EXERCISE GOAL: Taking the entries below from the top, restate each line exactly and end with the line containing "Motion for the".

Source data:
**********
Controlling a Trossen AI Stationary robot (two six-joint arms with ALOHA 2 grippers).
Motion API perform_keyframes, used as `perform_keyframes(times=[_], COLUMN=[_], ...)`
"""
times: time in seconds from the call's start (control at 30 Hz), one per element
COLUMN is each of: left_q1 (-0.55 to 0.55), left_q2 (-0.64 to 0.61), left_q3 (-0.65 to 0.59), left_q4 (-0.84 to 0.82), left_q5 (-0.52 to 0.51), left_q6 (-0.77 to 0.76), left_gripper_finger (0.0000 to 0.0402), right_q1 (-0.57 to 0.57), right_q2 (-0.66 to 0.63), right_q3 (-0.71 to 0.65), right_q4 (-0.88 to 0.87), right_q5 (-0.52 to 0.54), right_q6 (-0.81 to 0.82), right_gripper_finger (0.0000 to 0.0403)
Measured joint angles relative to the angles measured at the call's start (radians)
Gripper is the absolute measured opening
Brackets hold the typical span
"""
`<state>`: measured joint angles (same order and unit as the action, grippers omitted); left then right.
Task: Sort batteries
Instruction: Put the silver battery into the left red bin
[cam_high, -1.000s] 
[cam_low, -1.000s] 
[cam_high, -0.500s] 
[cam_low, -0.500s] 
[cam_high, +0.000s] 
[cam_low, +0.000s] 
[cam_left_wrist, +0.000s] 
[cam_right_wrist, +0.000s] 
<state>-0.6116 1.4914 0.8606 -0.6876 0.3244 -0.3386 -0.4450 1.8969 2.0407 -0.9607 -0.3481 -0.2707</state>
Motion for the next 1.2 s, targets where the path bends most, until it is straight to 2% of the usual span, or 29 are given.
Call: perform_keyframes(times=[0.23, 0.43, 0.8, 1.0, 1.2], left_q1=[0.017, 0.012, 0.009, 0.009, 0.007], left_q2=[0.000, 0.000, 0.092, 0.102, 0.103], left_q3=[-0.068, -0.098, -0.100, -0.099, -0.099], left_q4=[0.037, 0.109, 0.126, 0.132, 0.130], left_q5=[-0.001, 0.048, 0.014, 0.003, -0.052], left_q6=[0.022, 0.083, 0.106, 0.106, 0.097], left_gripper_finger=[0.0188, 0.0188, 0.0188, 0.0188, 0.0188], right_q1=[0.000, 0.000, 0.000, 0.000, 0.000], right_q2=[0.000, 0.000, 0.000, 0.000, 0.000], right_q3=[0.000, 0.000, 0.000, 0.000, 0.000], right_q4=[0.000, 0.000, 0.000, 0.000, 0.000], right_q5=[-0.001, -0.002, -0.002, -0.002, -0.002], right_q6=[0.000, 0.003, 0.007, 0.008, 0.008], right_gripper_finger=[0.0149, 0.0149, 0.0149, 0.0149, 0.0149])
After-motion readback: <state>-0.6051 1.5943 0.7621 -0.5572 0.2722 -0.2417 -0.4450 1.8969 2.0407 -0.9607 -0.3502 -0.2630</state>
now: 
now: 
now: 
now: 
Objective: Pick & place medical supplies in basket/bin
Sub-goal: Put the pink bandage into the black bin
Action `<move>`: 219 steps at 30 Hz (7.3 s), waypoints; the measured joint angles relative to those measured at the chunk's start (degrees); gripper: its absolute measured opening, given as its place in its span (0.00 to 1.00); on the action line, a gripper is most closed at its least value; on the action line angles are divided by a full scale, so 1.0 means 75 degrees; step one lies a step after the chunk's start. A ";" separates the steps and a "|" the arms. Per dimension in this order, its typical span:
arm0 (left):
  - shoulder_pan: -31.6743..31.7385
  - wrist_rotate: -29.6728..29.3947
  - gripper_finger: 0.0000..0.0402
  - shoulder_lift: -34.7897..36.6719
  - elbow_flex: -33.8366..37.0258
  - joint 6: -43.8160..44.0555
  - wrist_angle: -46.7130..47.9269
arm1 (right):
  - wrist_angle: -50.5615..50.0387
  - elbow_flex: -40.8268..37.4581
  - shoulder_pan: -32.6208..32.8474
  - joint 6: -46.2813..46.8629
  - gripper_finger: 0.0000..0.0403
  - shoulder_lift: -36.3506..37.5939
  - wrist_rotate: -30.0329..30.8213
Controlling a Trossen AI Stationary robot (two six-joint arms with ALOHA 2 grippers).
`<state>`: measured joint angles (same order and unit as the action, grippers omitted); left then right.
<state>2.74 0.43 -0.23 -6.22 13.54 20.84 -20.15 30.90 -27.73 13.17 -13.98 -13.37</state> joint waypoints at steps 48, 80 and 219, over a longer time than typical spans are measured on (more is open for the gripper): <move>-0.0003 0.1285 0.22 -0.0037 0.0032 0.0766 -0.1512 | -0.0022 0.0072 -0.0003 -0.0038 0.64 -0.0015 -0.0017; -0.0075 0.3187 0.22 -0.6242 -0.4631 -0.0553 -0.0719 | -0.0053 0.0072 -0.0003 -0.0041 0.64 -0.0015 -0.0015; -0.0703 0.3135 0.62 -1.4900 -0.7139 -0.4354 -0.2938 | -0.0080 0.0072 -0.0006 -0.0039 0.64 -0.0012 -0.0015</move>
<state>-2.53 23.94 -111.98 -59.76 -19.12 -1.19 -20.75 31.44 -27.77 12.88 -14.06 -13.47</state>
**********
SOLUTION TO THIS TASK:
Controlling a Trossen AI Stationary robot (two six-joint arms with ALOHA 2 grippers).
Motion API perform_keyframes, used as `perform_keyframes(times=[_], COLUMN=[_], ...)`
"""
times: time in seconds from the call's start (control at 30 Hz), one per element
COLUMN is each of: left_q1 (-0.55 to 0.55), left_q2 (-0.64 to 0.61), left_q3 (-0.65 to 0.59), left_q4 (-0.84 to 0.82), left_q5 (-0.52 to 0.51), left_q6 (-0.77 to 0.76), left_gripper_finger (0.0000 to 0.0402), right_q1 (-0.57 to 0.57), right_q2 (-0.66 to 0.63), right_q3 (-0.71 to 0.65), right_q4 (-0.88 to 0.87), right_q5 (-0.52 to 0.54), right_q6 (-0.81 to 0.82), right_gripper_finger (0.0000 to 0.0403)
Measured joint angles relative to the angles measured at the call's start (radians)
Gripper is the absolute measured opening
Brackets hold the typical span
"""
`<state>`: measured joint angles (same order and unit as the action, grippers omitted); left then right.
Task: Sort batteries
Instruction: Put the silver battery into the left red bin
[cam_high, -1.000s] 
[cam_low, -1.000s] 
[cam_high, -0.500s] 
[cam_low, -0.500s] 
[cam_high, +0.000s] 
[cam_low, +0.000s] 
[cam_left_wrist, +0.000s] 
[cam_right_wrist, +0.000s] 
<state>-0.6116 1.4914 0.8606 -0.6876 0.3244 -0.3386 -0.4450 1.8969 2.0407 -0.9607 -0.3481 -0.2707</state>
Motion for the next 1.2 s, targets where the path bends most, until it is straight to 2% of the usual span, or 29 are given.

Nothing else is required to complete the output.